■ **PROBLEM REQUIREMENTS**: Write out each line below exactly as it appears.

■ **THE DATA**:
──────
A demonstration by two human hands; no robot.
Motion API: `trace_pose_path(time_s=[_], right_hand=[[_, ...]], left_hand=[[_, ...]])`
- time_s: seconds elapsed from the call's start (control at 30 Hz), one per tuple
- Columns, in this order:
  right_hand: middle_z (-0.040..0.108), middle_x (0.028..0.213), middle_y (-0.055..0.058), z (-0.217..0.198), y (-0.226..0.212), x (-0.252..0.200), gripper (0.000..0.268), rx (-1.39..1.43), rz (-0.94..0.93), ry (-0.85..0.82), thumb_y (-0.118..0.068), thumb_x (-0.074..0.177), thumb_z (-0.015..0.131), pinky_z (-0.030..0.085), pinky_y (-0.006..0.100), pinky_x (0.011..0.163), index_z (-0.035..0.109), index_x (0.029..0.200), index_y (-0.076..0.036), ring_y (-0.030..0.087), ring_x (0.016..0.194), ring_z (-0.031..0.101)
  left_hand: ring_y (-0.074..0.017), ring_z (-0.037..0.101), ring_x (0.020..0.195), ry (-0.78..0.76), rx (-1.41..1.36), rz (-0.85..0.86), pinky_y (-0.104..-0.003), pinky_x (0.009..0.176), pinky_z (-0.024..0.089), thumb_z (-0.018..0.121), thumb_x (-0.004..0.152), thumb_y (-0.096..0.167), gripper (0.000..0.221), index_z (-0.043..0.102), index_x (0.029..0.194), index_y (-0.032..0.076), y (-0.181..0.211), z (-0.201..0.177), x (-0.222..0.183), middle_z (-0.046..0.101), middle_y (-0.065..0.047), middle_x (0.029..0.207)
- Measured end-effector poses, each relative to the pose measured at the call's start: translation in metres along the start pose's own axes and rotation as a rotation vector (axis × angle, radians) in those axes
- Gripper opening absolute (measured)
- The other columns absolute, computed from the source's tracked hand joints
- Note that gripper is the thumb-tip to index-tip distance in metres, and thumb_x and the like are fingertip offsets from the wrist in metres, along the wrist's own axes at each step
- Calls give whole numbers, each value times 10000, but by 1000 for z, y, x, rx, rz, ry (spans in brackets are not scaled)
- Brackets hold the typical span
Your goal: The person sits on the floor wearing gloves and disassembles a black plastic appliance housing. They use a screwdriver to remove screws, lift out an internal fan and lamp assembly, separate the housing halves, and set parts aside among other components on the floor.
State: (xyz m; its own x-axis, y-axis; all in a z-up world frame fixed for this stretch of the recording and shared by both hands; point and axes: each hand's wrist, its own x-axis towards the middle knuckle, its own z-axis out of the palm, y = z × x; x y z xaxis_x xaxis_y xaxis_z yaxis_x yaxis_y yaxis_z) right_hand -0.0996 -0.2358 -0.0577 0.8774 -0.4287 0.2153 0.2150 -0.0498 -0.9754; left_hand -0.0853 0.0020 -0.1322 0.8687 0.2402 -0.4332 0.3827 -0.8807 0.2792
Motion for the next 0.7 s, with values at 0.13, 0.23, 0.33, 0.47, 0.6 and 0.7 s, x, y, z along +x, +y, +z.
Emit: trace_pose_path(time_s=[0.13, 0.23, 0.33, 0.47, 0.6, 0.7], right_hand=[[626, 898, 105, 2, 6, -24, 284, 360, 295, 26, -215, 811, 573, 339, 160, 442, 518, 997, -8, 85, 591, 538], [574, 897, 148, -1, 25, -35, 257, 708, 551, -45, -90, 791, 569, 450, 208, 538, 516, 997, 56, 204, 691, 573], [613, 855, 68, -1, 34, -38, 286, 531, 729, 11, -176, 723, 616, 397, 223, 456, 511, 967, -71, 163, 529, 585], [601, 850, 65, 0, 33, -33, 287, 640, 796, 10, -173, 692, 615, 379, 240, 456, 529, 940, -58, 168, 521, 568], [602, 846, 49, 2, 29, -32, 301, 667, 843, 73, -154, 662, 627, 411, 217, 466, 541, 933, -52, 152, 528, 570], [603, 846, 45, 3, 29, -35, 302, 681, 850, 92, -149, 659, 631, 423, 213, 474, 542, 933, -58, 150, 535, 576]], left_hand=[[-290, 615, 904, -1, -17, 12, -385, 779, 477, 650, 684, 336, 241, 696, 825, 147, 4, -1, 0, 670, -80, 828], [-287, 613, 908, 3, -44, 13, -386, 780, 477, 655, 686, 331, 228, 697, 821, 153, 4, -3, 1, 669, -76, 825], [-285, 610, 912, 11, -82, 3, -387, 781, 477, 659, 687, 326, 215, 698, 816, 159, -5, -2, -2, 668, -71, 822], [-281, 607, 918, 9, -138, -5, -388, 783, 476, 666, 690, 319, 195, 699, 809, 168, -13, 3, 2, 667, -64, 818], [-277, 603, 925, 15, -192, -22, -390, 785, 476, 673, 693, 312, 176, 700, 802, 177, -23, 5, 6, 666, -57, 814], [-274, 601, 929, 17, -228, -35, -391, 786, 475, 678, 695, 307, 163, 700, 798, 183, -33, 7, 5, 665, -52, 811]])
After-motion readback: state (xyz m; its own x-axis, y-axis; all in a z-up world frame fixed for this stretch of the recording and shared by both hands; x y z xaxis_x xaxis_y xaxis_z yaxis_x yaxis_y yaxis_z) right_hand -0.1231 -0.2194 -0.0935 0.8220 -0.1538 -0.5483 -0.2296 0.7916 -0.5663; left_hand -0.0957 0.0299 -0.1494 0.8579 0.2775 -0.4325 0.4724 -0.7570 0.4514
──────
■ **RESPONSE TO THIS EXERCISE**:
A demonstration by two human hands; no robot.
Motion API: `trace_pose_path(time_s=[_], right_hand=[[_, ...]], left_hand=[[_, ...]])`
- time_s: seconds elapsed from the call's start (control at 30 Hz), one per tuple
- Columns, in this order:
  right_hand: middle_z (-0.040..0.108), middle_x (0.028..0.213), middle_y (-0.055..0.058), z (-0.217..0.198), y (-0.226..0.212), x (-0.252..0.200), gripper (0.000..0.268), rx (-1.39..1.43), rz (-0.94..0.93), ry (-0.85..0.82), thumb_y (-0.118..0.068), thumb_x (-0.074..0.177), thumb_z (-0.015..0.131), pinky_z (-0.030..0.085), pinky_y (-0.006..0.100), pinky_x (0.011..0.163), index_z (-0.035..0.109), index_x (0.029..0.200), index_y (-0.076..0.036), ring_y (-0.030..0.087), ring_x (0.016..0.194), ring_z (-0.031..0.101)
  left_hand: ring_y (-0.074..0.017), ring_z (-0.037..0.101), ring_x (0.020..0.195), ry (-0.78..0.76), rx (-1.41..1.36), rz (-0.85..0.86), pinky_y (-0.104..-0.003), pinky_x (0.009..0.176), pinky_z (-0.024..0.089), thumb_z (-0.018..0.121), thumb_x (-0.004..0.152), thumb_y (-0.096..0.167), gripper (0.000..0.221), index_z (-0.043..0.102), index_x (0.029..0.194), index_y (-0.032..0.076), y (-0.181..0.211), z (-0.201..0.177), x (-0.222..0.183), middle_z (-0.046..0.101), middle_y (-0.065..0.047), middle_x (0.029..0.207)
- Measured end-effector poses, each relative to the pose measured at the call's start: translation in metres along the start pose's own axes and rotation as a rotation vector (axis × angle, radians) in those axes
- Gripper opening absolute (measured)
- The other columns absolute, computed from the source's tracked hand joints
- Note that gripper is the thumb-tip to index-tip distance in metres, and thumb_x and the like are fingertip offsets from the wrist in metres, along the wrist's own axes at each step
- Calls give whole numbers, each value times 10000, but by 1000 for z, y, x, rx, rz, ry (spans in brackets are not scaled)
- Brackets hold the typical span
Your goal: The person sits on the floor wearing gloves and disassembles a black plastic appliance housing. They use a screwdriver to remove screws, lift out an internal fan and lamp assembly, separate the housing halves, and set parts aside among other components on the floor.
State: (xyz m; its own x-axis, y-axis; all in a z-up world frame fixed for this stretch of the recording and shared by both hands; point and axes: each hand's wrist, its own x-axis towards the middle knuckle, its own z-axis out of the palm, y = z × x; x y z xaxis_x xaxis_y xaxis_z yaxis_x yaxis_y yaxis_z) right_hand -0.0996 -0.2358 -0.0577 0.8774 -0.4287 0.2153 0.2150 -0.0498 -0.9754; left_hand -0.0853 0.0020 -0.1322 0.8687 0.2402 -0.4332 0.3827 -0.8807 0.2792
Motion for the next 0.7 s, with values at 0.13, 0.23, 0.33, 0.47, 0.6 and 0.7 s, x, y, z along +x, +y, +z.
Emit: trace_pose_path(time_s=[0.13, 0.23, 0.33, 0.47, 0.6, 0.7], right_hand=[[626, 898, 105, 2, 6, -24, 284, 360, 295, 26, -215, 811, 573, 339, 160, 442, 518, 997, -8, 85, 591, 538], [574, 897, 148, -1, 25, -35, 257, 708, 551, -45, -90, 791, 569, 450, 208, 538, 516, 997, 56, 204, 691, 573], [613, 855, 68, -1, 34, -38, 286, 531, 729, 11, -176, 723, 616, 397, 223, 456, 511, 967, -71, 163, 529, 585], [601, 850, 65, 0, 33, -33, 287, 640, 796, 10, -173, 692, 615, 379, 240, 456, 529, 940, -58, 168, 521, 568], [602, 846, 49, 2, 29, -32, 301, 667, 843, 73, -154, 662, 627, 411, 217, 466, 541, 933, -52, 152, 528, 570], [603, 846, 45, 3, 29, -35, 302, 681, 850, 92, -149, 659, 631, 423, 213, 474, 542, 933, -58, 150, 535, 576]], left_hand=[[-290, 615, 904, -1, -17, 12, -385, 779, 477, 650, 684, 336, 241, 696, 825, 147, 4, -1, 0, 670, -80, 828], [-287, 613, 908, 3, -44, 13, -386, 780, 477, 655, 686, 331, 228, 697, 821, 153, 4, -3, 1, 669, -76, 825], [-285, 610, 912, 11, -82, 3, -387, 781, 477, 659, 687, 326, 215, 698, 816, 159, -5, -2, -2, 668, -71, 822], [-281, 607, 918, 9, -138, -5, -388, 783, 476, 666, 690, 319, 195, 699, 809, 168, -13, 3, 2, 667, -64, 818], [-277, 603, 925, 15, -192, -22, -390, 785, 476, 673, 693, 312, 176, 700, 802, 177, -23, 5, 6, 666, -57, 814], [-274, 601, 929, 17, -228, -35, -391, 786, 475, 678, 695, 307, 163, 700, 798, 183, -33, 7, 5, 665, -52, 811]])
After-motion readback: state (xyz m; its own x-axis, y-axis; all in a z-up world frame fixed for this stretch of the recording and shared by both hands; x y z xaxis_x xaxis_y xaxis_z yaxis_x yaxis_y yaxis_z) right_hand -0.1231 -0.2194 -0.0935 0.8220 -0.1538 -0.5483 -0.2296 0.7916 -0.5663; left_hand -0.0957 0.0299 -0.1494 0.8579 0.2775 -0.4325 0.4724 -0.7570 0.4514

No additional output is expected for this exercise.